• Exercise goal
All lines of the listing below must be reproduced character for character.

• Provided data
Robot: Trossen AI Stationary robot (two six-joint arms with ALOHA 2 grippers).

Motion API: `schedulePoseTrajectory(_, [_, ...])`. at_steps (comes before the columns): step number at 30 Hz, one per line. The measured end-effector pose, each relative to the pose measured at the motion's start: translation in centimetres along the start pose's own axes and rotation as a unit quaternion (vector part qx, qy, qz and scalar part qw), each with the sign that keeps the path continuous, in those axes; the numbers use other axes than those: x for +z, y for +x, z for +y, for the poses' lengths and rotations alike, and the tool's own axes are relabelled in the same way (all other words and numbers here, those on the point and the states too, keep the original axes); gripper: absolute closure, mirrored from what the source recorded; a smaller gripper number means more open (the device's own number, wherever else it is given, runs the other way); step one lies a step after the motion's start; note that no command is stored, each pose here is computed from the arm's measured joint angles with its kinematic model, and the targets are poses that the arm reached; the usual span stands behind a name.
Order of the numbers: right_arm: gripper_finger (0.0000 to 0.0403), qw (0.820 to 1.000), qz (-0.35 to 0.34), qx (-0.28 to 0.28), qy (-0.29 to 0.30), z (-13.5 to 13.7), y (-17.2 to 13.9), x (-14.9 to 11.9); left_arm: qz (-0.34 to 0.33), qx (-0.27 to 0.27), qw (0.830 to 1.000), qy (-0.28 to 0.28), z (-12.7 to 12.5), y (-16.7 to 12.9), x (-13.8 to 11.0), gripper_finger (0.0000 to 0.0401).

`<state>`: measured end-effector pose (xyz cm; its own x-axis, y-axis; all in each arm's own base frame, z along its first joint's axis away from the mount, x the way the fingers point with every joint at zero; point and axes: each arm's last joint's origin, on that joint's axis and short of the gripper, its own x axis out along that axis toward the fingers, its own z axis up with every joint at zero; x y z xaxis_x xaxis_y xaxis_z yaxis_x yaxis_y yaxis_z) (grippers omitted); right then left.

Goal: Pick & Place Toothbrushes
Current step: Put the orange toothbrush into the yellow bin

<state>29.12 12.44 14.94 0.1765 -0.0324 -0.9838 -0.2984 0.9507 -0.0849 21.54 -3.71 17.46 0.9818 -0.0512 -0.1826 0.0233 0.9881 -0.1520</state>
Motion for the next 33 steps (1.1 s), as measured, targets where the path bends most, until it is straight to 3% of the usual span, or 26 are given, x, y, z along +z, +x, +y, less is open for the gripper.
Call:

• Answer space
Robot: Trossen AI Stationary robot (two six-joint arms with ALOHA 2 grippers).

Motion API: `schedulePoseTrajectory(_, [_, ...])`. at_steps (comes before the columns): step number at 30 Hz, one per line. The measured end-effector pose, each relative to the pose measured at the motion's start: translation in centimetres along the start pose's own axes and rotation as a unit quaternion (vector part qx, qy, qz and scalar part qw), each with the sign that keeps the path continuous, in those axes; the numbers use other axes than those: x for +z, y for +x, z for +y, for the poses' lengths and rotations alike, and the tool's own axes are relabelled in the same way (all other words and numbers here, those on the point and the states too, keep the original axes); gripper: absolute closure, mirrored from what the source recorded; a smaller gripper number means more open (the device's own number, wherever else it is given, runs the other way); step one lies a step after the motion's start; note that no command is stored, each pose here is computed from the arm's measured joint angles with its kinematic model, and the targets are poses that the arm reached; the usual span stands behind a name.
Order of the numbers: right_arm: gripper_finger (0.0000 to 0.0403), qw (0.820 to 1.000), qz (-0.35 to 0.34), qx (-0.28 to 0.28), qy (-0.29 to 0.30), z (-13.5 to 13.7), y (-17.2 to 13.9), x (-14.9 to 11.9); left_arm: qz (-0.34 to 0.33), qx (-0.27 to 0.27), qw (0.830 to 1.000), qy (-0.28 to 0.28), z (-12.7 to 12.5), y (-16.7 to 12.9), x (-13.8 to 11.0), gripper_finger (0.0000 to 0.0401).

`<state>`: measured end-effector pose (xyz cm; its own x-axis, y-axis; all in each arm's own base frame, z along its first joint's axis away from the mount, x the way the fingers point with every joint at zero; point and axes: each arm's last joint's origin, on that joint's axis and short of the gripper, its own x axis out along that axis toward the fingers, its own z axis up with every joint at zero; x y z xaxis_x xaxis_y xaxis_z yaxis_x yaxis_y yaxis_z) (grippers omitted); right then left.

Goal: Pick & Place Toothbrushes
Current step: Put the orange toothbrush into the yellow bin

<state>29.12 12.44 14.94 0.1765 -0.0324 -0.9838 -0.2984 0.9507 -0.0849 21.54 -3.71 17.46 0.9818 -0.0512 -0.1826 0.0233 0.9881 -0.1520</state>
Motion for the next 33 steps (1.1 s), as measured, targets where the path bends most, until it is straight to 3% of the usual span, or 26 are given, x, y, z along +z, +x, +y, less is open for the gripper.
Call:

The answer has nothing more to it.